1. Naive Bayes

 

Using the training data (the first 4169 observations), the tables below give the counts for how often Adult and Age are in the documents. The tables with 1 are for the Ham data and the tables with 0 are for the spam data.

 

      smsAdult1
smsAge1   No  Yes
    No  3598    2
    Yes    5    0
       smsAdult0
smsAge0  No Yes
    No  549   3
    Yes  12   0

 

As in the notes, we will always use observed frequencies to estimate probabilities.

So, if \(x_1\) represents “Age in the document” and \(x_2\) represents “Adult in the document” then we get an estimate of \(p(x_1,x_2 \,|\, Y=1)\) by dividing the first table by its sum.


(a)

Using the tables check that the simple frequency estimate of check \(p(age=yes \,|\, ham)\) =.00138 as in the notes.

(b)

Use the table and the Naive Bayes assumption to estimate \(p(ham \,|\, adult = no, age=yes)\).

(c)

Use the table to estimate \(p(ham \,|\, adult = no, age=yes)\) without assuming Age and Adult are independent given y=ham/spam.

(d)

What happens if we try to estimate \(p(ham \,|\, adult=yes,age=yes)\) without the Naive Bayes assumption?


2. Fitting kNN to the Cars Data

Get the susedcars.csv data set from the webpage. Plot x=mileage versus y=price. (price is the price of a used car.)

Does the relationship between mileage and price make sense?

Add the fit from a linear regression to the plot. Add the fit from kNN for various values of k to the plot.

For what value of k does the plot look nice?

Using your “nice” value of k, what is the predicted price of a car with 100,000 miles on it?

What is the prediction from a linear fit?


3. Using Cross Validation

We are going to use the used cars data again.

Previously, we used the “eye-ball” method to choose k for a kNN fit for mileage predicting price.

Use 5-fold cross-validation to choose k. How does your fit compare with the eyeball method?

Plot the data and then add the fit using the k you chose using cross-validation and the k you choose by eye-ball.
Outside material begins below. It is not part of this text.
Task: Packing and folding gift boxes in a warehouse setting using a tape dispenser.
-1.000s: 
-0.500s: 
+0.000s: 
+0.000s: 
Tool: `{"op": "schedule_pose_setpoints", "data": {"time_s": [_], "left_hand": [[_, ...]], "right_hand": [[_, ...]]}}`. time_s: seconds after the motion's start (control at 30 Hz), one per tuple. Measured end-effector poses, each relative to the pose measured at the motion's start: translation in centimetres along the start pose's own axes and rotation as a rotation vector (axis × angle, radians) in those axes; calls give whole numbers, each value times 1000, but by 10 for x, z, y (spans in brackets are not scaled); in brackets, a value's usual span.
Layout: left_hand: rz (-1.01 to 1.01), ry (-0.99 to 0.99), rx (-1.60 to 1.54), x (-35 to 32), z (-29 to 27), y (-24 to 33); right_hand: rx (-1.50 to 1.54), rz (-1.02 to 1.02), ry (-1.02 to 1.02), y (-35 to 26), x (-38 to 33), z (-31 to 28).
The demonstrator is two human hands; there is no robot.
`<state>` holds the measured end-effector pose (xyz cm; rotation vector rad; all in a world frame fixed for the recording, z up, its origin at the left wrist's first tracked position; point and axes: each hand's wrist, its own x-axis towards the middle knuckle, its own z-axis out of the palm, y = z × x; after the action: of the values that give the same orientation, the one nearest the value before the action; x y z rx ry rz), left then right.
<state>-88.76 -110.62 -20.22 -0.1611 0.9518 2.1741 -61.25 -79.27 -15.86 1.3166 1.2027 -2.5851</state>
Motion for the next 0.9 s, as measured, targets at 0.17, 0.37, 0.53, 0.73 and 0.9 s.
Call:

Use kNN with the k you chose using cross-validation to get a prediction for a used car with 100,000 miles on it. Use all the observations as training data to get your prediction (given your choice of k).


4. kNN, Cars Data with Mileage and Year

Use kNN to get a prediction for a 2008 car with 75,000 miles on it!

Remember:

Is your predictive accuracy better using (mileage,year) than it was with just mileage?


5. Choice of Kernel

In our class we examples we used kernel=“rectangular” when calling kknn.

Have a look at the help for kknn (?kknn).

The rectangular option simple averages the y values over the neighbors.

The other kernel options allow you to use a weighted average. The idea is that closer neighbors should get more weight.

Using the used cars data and predictors (features!!) (mileage,year) see if the optimal kernel option gives different (better?) results than the rectangular option.